Tuesday, December 15, 2009

Historical Analysis Essay

Holly Ryan

Her Personal Battles

Slavery dehumanizes everyone it surrounds, as learned from prior texts, and can corrupt a person forever. Slaves especially are made less than human from the agonizing hostilities of slavery. They share the same hardships with each other, but also face such brutality on their own. Each slave, just like every person, has their own story and challenges to overcome, some more than others. Mary Reynolds was a slave that encountered these hostilities of slavery, and her story increase my awareness on this disgusting time period. The slave narrative of Mary Reynolds expanded my understanding of slavery by describing her personal struggles and the cruelties of slavery that affected her, while also providing evidence of such harsh times.

My previous awareness of slavery was expanded through Mary Reynolds’s personal struggles with endurance. During the bitterest cold winters, “when the frost was on the bolls” as she said, Mary hated picking cotton. Her hands were so cold they began to crack open and bleed, a personal struggle that she described with great detail. Her explanation expanded my understanding of slavery because it was personal to her slavery experience, making it more powerful and realistic. Also, it used more specific evidence to show how she overcame her crusade. In the Narrative of the Life of Frederick Douglass, an American slave, written by Himself, Frederick Douglass briefed on the idea that work was torturous during the ice-cold winters, but never provided specific examples or struggles he personally had. While on the other hand, Mary Reynolds exhibits an image of how she suffered in the freezing weather.

Mary Reynolds expands my awareness of slavery by describing the cruelties that were unique to her. She does so when explaining her wardrobe, all she wore was a long collared shirt that went down to her knees, with an unsuitable pair of shoes. “Shoes was the worstes' trouble… they'd never git them to fit. Once when I was a young gal, they got me a new pair and all brass studs in the toes. They was too li'l for me, but I had to wear them. The trimmin's cut into my ankles and them places got mis'ble bad.” No one cared that every step she took, her wounds would expand greater and greater. Slavery consisted of multiple outrageous acts of cruelty like this, but because this inhumanity was so personal to her, I can now fully understand how devastating slavery truly was.

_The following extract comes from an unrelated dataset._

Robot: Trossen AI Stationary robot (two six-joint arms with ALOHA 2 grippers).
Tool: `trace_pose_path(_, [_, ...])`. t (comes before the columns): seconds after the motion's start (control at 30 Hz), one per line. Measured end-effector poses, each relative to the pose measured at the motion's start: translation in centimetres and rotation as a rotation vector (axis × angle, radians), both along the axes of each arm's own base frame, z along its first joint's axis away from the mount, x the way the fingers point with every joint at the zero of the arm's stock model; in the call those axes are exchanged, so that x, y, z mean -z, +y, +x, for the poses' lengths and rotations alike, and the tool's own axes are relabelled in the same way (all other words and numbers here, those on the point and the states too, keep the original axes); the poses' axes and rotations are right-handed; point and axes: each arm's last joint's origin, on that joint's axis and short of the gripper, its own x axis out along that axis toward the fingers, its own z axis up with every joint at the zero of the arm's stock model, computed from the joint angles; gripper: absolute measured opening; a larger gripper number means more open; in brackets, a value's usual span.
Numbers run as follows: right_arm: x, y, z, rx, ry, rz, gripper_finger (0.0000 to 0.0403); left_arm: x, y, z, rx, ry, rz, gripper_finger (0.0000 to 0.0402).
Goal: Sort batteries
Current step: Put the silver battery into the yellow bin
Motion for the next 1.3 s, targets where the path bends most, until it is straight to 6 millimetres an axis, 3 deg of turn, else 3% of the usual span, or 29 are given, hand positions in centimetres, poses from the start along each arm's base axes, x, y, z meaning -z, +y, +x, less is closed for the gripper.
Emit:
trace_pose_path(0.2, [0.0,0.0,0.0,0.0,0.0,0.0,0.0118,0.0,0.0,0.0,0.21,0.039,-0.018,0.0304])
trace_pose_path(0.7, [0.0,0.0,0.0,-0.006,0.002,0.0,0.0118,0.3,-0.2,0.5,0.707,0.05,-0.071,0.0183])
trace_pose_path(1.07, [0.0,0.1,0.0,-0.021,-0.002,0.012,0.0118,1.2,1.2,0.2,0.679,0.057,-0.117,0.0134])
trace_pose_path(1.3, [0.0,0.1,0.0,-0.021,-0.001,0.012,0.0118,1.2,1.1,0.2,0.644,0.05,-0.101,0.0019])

Mary Reynolds’s entire body is cover with battle wounds from the harsh crusades of slavery, forcing me to honestly believe the hardships slaves had to overcome; the hardships of beatings everyday, of working with shoes two sizes too small, and of frozen hands. Every personal encounter Mary had with slavery left a scar, whether it was on her back, her hands, or her feet. She claims, “The scars are there to this day”, from wearing those uncomfortable shoes, and from the whippings on her back, “They was things past tellin', but I got the scars on my old body to show to this day.” Evidence that proves the struggles and cruelties of slavery are real and scar a slave for the rest of their life, not only physically but also emotionally.